(DATA TO EXAMINE)
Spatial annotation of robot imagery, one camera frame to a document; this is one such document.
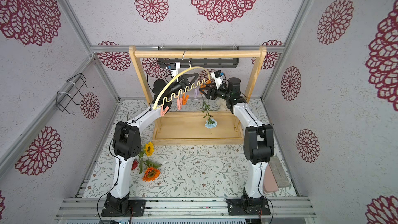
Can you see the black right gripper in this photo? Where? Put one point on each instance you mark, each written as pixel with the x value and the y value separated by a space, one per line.
pixel 213 90

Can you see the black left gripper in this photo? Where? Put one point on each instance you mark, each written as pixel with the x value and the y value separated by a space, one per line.
pixel 183 81

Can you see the yellow clip hanger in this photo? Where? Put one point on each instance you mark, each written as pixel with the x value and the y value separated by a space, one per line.
pixel 160 87

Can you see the light blue carnation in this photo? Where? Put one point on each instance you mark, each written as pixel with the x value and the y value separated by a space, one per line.
pixel 210 122

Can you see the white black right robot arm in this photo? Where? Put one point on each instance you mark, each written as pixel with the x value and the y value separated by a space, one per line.
pixel 258 143

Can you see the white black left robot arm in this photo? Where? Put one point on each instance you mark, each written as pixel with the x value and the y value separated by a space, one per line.
pixel 127 143

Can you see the pink clothes peg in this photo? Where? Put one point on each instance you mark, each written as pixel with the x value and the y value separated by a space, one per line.
pixel 164 110

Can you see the wooden clothes rack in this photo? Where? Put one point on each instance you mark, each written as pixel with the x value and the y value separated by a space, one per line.
pixel 186 128

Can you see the orange artificial flower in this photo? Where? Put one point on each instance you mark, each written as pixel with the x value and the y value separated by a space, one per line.
pixel 151 174

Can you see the pink box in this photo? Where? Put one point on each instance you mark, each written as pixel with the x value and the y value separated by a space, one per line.
pixel 269 182

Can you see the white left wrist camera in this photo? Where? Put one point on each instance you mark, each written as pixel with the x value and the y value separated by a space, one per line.
pixel 173 68

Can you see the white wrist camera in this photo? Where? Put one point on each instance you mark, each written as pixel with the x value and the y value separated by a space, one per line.
pixel 173 68
pixel 217 76

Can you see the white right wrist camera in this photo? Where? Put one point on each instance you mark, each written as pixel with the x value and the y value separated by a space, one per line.
pixel 217 76

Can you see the black wire wall rack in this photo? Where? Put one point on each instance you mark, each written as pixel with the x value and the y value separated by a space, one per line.
pixel 74 88

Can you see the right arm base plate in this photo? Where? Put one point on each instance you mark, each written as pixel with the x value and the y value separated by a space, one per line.
pixel 251 206

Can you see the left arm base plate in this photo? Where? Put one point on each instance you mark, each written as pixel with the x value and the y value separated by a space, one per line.
pixel 123 208

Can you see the aluminium front rail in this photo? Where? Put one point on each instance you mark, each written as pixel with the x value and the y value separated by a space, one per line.
pixel 170 208

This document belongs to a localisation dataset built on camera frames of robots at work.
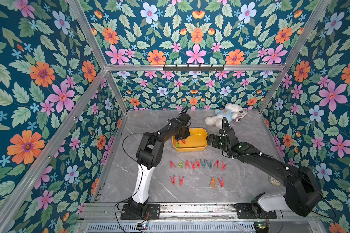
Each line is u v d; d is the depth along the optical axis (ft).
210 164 2.97
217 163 2.97
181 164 2.97
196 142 3.28
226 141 2.10
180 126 2.46
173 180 2.75
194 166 2.96
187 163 2.97
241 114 3.74
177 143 3.23
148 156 1.88
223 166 2.95
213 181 2.75
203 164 2.94
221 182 2.74
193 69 3.04
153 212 2.41
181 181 2.75
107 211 2.46
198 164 2.97
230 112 3.49
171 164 2.97
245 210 2.39
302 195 1.38
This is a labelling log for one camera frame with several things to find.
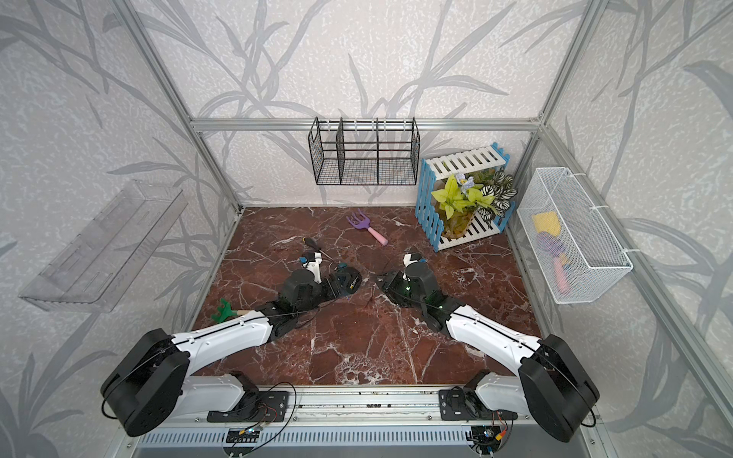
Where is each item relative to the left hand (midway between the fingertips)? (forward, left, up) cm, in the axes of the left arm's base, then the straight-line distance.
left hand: (347, 278), depth 84 cm
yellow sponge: (+14, -61, +10) cm, 63 cm away
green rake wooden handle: (-5, +40, -14) cm, 43 cm away
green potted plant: (+23, -43, +14) cm, 51 cm away
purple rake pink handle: (+33, -3, -13) cm, 36 cm away
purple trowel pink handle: (+7, -60, +9) cm, 61 cm away
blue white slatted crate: (+36, -34, +14) cm, 51 cm away
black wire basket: (+48, -4, +11) cm, 49 cm away
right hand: (-2, -8, +4) cm, 9 cm away
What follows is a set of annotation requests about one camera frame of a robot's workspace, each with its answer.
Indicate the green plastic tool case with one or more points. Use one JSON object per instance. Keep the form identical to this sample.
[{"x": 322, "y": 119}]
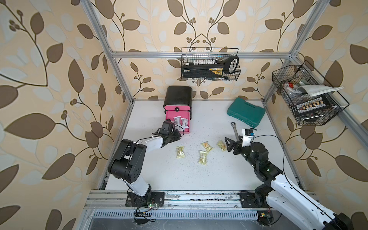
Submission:
[{"x": 246, "y": 112}]

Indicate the right wire basket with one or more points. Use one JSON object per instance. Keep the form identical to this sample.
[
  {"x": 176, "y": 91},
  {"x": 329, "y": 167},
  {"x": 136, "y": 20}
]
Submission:
[{"x": 287, "y": 79}]

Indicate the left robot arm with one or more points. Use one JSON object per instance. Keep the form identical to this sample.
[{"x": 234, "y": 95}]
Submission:
[{"x": 127, "y": 162}]

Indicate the pink drawer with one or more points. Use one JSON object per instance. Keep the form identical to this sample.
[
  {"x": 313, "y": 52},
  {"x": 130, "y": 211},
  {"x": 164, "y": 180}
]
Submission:
[
  {"x": 177, "y": 108},
  {"x": 185, "y": 114}
]

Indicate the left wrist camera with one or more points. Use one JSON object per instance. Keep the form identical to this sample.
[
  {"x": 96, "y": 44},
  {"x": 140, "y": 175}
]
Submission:
[{"x": 167, "y": 127}]

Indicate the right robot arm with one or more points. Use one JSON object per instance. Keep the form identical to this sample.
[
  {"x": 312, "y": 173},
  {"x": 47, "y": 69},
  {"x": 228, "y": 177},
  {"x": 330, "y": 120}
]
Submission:
[{"x": 280, "y": 193}]

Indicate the back wire basket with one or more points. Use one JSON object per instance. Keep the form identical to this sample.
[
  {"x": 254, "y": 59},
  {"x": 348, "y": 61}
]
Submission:
[{"x": 228, "y": 57}]

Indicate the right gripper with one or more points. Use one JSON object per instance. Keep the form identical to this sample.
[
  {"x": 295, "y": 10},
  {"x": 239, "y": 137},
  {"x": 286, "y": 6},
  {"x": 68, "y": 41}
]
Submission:
[{"x": 238, "y": 145}]

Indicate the wire basket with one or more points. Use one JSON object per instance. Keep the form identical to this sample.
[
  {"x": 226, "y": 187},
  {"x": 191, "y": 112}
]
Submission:
[
  {"x": 287, "y": 79},
  {"x": 228, "y": 57}
]

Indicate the white cookie packet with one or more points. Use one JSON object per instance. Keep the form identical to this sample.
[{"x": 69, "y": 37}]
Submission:
[
  {"x": 177, "y": 120},
  {"x": 185, "y": 122}
]

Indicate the yellow cookie packet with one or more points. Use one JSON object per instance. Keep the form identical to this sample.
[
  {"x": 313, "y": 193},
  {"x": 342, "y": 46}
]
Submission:
[
  {"x": 207, "y": 146},
  {"x": 180, "y": 152},
  {"x": 203, "y": 157},
  {"x": 222, "y": 145}
]

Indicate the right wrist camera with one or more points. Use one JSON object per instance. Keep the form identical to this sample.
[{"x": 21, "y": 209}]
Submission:
[{"x": 247, "y": 136}]

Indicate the black drawer cabinet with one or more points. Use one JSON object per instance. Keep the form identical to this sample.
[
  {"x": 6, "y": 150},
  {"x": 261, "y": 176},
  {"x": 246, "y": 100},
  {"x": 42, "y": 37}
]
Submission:
[{"x": 178, "y": 95}]

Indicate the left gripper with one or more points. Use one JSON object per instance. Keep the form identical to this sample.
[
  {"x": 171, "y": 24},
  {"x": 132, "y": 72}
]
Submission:
[{"x": 178, "y": 135}]

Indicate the silver ratchet wrench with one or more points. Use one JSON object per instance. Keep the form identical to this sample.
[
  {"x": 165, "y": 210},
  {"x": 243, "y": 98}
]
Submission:
[{"x": 233, "y": 124}]

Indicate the yellow cookie packet top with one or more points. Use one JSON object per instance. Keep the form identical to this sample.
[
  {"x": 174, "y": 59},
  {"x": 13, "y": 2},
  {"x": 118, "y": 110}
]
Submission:
[{"x": 207, "y": 146}]

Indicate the socket set in basket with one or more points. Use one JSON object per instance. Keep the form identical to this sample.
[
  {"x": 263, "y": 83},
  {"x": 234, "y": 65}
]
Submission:
[{"x": 312, "y": 106}]

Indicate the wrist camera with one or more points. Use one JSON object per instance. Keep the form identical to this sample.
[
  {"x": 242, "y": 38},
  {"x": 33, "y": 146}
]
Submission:
[
  {"x": 167, "y": 127},
  {"x": 247, "y": 136}
]

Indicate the black yellow tool box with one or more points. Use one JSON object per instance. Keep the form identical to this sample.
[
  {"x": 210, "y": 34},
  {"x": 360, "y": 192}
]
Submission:
[{"x": 209, "y": 71}]

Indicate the white paper in basket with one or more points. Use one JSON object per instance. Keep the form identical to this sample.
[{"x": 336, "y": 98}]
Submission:
[{"x": 316, "y": 90}]

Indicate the pink top drawer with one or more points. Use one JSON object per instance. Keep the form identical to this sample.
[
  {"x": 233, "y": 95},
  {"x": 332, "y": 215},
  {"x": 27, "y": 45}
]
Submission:
[{"x": 177, "y": 108}]

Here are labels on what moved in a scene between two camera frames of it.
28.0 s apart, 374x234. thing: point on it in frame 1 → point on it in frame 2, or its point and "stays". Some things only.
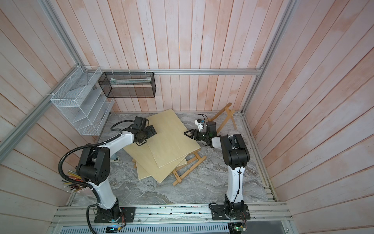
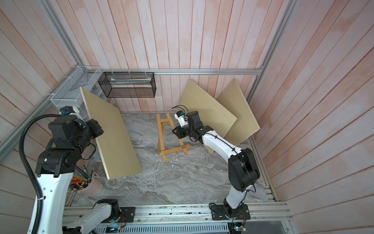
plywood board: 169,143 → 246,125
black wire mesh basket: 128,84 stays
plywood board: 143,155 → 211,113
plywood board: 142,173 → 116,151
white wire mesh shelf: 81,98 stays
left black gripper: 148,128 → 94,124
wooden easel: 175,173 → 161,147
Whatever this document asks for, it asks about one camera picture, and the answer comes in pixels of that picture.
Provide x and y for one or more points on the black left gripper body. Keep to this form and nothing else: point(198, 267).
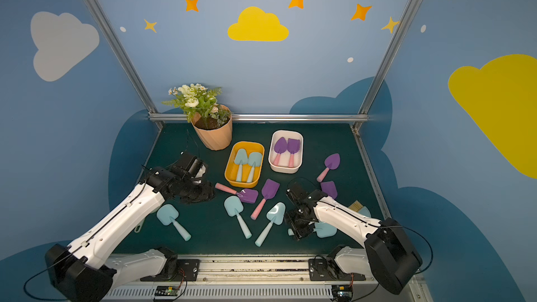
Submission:
point(201, 191)

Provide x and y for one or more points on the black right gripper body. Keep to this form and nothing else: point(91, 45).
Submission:
point(297, 221)

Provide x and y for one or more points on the light blue pointed shovel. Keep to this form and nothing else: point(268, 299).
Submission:
point(275, 217)
point(240, 160)

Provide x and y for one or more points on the yellow plastic storage box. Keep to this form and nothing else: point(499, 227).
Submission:
point(245, 164)

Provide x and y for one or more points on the white plastic storage box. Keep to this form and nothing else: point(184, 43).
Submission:
point(286, 151)

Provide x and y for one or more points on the purple pointed shovel pink handle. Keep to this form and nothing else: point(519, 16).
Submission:
point(280, 147)

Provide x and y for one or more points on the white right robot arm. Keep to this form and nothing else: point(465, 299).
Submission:
point(390, 256)

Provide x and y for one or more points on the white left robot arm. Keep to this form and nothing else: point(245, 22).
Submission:
point(84, 271)

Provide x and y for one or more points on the purple square shovel lying sideways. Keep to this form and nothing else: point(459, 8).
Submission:
point(248, 196)

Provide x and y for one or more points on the blue hand brush tan bristles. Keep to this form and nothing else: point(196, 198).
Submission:
point(360, 208)

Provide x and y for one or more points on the purple pointed shovel far right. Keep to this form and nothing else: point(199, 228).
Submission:
point(331, 162)

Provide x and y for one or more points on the potted white flower plant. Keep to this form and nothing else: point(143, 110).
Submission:
point(211, 120)

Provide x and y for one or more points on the right circuit board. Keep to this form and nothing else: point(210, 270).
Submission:
point(341, 293)

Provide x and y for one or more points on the circuit board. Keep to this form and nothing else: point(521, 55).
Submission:
point(167, 292)
point(341, 293)

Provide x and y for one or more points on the left circuit board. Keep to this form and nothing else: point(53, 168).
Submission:
point(167, 292)

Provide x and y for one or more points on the purple square shovel pink handle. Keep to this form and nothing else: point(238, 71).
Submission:
point(269, 191)

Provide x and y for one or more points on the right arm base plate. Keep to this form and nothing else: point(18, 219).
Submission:
point(323, 269)

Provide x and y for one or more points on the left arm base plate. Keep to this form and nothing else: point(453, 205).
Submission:
point(184, 269)

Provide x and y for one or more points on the aluminium rail front frame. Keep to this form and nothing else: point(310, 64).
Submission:
point(260, 278)

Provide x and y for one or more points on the left aluminium frame post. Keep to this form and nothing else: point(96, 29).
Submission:
point(110, 35)

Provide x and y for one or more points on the aluminium frame post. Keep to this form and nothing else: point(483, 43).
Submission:
point(407, 17)
point(110, 35)

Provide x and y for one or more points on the right aluminium frame post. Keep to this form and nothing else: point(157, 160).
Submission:
point(407, 17)

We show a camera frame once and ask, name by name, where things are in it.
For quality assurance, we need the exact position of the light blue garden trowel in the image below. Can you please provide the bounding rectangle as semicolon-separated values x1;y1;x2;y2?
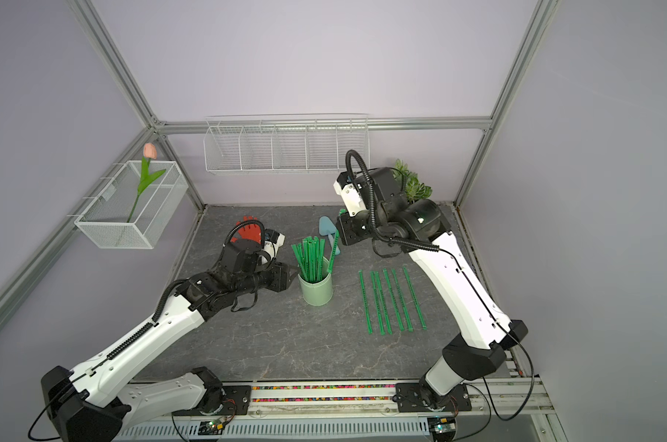
319;217;337;246

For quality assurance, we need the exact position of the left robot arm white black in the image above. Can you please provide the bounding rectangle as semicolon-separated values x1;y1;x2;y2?
41;239;298;441

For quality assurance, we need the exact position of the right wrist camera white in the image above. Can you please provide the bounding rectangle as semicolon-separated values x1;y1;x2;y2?
333;172;367;217

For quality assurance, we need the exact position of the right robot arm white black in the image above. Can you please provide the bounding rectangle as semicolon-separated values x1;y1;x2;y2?
333;168;528;408

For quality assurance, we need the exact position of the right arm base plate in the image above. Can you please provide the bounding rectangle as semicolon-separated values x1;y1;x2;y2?
392;382;472;413

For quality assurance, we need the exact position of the pink artificial tulip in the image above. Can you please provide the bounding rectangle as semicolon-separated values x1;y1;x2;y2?
126;143;166;223

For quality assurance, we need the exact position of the white wire wall shelf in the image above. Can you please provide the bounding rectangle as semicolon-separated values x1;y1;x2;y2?
204;113;370;174

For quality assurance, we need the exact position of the white vented cable duct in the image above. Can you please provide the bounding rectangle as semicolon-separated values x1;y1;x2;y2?
115;417;431;441

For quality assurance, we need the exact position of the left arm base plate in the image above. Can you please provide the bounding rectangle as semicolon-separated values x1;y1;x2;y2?
174;384;252;416

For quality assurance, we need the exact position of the white mesh side basket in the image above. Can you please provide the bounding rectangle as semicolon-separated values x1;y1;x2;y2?
74;159;188;250

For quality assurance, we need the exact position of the aluminium front rail frame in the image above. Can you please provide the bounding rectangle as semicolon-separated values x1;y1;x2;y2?
141;378;567;441

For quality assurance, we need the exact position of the light green metal cup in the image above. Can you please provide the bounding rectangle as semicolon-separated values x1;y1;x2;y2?
298;258;334;307

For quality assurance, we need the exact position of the bundle of green wrapped straws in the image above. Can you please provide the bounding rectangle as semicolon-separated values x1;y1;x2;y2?
292;237;325;284

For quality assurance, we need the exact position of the green straw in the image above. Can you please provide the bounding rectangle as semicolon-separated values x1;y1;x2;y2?
359;270;373;334
370;271;385;335
383;268;405;331
403;266;427;331
327;231;340;274
392;269;414;333

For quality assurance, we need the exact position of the green plant in black pot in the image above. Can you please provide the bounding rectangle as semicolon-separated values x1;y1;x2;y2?
394;159;432;204

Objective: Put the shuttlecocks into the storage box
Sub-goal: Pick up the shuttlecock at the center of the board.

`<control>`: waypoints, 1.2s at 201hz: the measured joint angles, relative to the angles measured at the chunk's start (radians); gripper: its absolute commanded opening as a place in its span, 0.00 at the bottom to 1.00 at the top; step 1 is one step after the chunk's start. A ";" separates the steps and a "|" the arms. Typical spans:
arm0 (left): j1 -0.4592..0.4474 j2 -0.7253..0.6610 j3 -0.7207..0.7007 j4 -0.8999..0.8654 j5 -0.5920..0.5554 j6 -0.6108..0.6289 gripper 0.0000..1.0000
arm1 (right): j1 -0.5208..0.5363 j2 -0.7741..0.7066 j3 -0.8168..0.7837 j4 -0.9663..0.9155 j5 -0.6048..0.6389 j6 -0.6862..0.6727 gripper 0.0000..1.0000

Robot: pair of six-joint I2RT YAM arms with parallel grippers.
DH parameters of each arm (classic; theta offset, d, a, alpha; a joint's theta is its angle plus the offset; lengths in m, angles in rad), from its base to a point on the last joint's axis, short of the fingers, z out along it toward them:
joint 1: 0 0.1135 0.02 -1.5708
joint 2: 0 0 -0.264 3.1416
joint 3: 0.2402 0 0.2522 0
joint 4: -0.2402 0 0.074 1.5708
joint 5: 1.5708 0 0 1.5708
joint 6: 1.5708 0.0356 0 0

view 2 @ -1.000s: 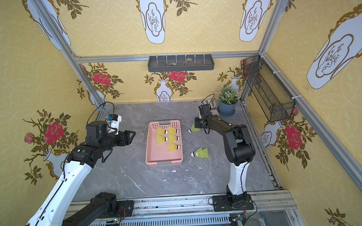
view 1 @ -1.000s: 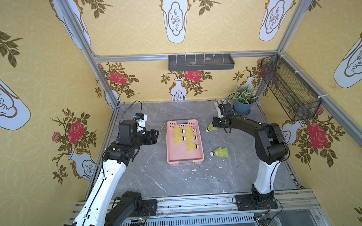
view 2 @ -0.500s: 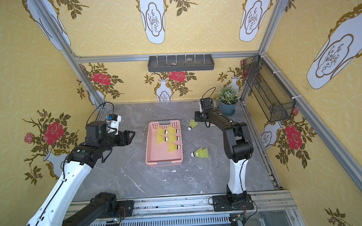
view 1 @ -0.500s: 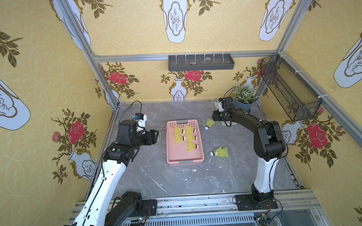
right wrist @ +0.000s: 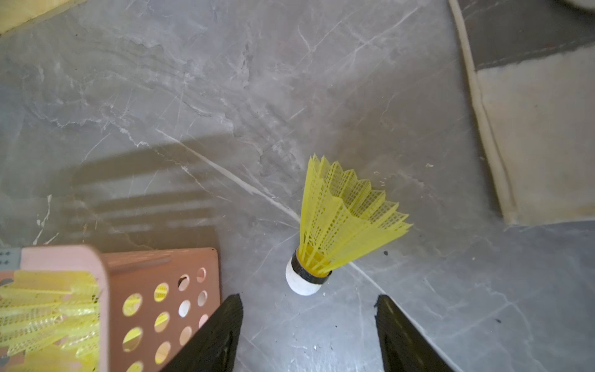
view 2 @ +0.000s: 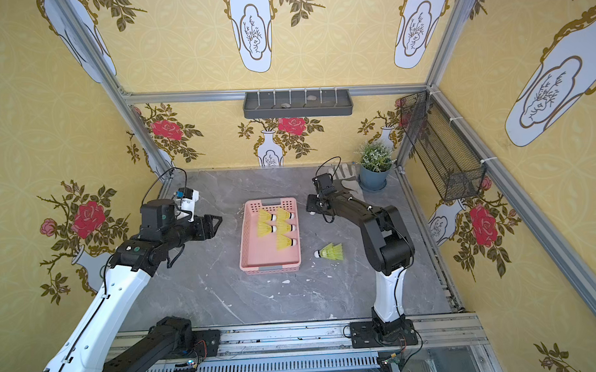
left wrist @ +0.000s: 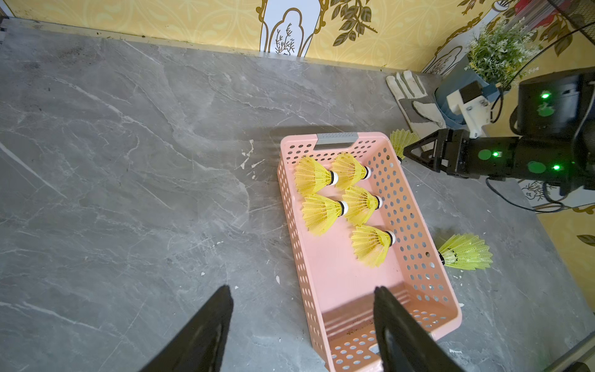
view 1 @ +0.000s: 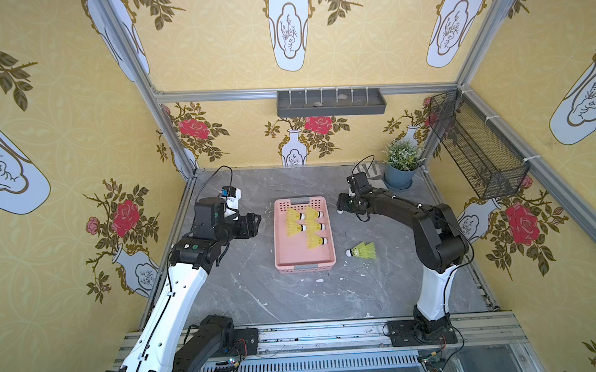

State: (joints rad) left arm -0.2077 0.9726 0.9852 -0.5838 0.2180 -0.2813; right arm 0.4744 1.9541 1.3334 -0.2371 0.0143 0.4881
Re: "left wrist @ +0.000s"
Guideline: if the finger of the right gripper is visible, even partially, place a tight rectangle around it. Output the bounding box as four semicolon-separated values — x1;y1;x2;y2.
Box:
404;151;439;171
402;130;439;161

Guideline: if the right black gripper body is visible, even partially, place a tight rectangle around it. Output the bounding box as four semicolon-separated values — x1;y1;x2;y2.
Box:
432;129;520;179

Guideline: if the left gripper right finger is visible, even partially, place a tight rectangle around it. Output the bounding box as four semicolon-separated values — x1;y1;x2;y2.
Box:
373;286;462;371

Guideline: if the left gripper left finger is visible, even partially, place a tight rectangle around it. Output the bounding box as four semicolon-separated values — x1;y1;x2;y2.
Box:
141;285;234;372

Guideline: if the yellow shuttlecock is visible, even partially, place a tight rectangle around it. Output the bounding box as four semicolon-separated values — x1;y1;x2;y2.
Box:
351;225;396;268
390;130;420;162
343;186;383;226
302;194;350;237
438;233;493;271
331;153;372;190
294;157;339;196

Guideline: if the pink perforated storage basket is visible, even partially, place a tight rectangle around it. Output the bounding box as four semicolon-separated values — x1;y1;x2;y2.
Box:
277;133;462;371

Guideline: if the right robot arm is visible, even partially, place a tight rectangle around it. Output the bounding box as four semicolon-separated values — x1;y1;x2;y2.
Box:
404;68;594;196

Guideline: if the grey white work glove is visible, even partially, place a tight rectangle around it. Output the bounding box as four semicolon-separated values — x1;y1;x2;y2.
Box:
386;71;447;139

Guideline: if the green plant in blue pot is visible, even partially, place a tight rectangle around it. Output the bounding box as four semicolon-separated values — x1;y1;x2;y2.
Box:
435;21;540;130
(End DATA TO EXAMINE)
Only the lines above from the line containing "left hand: (347, 278), depth 84 cm" through the line containing "purple rake pink" should be retyped, exactly and with both ends included.

left hand: (347, 278), depth 84 cm
yellow sponge: (+14, -61, +10) cm, 63 cm away
green rake wooden handle: (-5, +40, -14) cm, 43 cm away
green potted plant: (+23, -43, +14) cm, 51 cm away
purple rake pink handle: (+33, -3, -13) cm, 36 cm away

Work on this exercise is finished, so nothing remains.